WEAVE Tools
WEAVE provides a collections of tools to help you through your workflow:
- Orchestration: split your workflow into separate and parametrizable steps
- Data Management: catalog, search, and access your data
- Data Analysis: evaluate sampling, uncertainty quantification (UQ), surrogate models, and more
- Data Visualization: display, scale, and combine data
Multiple WEAVE tools under the same workflow categories can be used to achieve your purpose, and it can be a bit perplexing for a new user to decide which tool to use for their needs. Each tool's description includes its uses and strengths to help you determine the suitability of a particular tool.
Workflow Orchestration
| Public GitHub | Documentation | Quick Start Guide
-
Maestro is an open-source HPC software tool that defines a YAML-based study specification for multi-step workflows and automates execution of software flows on HPC resources. The core design tenets of Maestro focus on encouraging clear workflow communication and documentation while making consistent execution easier, allowing users to focus on science.
-
Maestro’s study specification helps users think about complex workflows in a step-wise, intent-oriented manner that encourages modularity and tool reuse. Maestro’s user-centric design leverages software design practices such as abstract interfacing and utilizing design patterns, forming the foundation for enabling a layered workflow architecture.
-
These principles are becoming increasingly important as computational science is continuously more present in scientific fields and as users perform increasingly complex workflow processes across HPC platforms.
-
Maestro is WEAVE's de-facto orchestration tool and should cover most of your needs. It is the underlying orchestration engine used by Codepy.
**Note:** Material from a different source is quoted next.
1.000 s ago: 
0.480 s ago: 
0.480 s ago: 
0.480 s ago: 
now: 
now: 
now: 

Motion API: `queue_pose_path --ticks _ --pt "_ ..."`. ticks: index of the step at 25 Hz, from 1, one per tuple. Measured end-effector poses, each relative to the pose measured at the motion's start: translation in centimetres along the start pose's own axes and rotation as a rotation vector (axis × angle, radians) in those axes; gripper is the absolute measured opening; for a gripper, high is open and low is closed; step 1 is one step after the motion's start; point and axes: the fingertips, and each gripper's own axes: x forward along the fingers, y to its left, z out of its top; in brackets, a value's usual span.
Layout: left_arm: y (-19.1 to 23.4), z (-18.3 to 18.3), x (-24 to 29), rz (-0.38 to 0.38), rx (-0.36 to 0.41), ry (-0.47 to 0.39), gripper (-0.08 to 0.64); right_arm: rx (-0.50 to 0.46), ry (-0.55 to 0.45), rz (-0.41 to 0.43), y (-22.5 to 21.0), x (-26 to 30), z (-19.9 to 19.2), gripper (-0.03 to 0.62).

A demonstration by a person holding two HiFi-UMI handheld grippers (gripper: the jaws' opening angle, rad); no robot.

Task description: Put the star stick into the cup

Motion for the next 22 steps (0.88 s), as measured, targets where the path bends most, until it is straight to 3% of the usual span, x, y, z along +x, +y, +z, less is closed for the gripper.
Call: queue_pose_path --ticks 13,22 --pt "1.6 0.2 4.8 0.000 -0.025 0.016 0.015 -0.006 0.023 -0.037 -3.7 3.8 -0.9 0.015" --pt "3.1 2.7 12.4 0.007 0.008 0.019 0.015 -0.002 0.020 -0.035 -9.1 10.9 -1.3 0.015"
| Public GitHub | Documentation | Tutorial
-
Merlin is a tool for running machine learning based workflows. The goal of Merlin is to make it easy to build, run, and process the kinds of large scale HPC workflows needed for cognitive simulation.
-
At its heart, Merlin is a distributed task queuing system, designed to allow complex HPC workflows to scale to large numbers of simulations (we've done 100 million on the Sierra supercomputer). Merlin effectively lets you become your own Big Data generator.
-
Data sets of this size can be large enough to train deep neural networks that can mimic your HPC application, to be used for design optimization, UQ, and statistical experimental inference. Merlin has been used to study inertial confinement fusion, extreme ultraviolet light generation, structural mechanics, and atomic physics, and more.
-
Merlin* is built on top of Maestro and is geared toward workflows that require 100,000s to 1,000,000s of simulations. It relies on a client/server model.
Data Management
Sina | C++ library in Axom and Python Public GitHub
-
Sina allows codes to store, query, and visualize their data through an easy-to-use Python API. Data that fits the recognized schema can be ingested into one or more supported backends. (See below for a summary of Sina's data visualization capabilities.)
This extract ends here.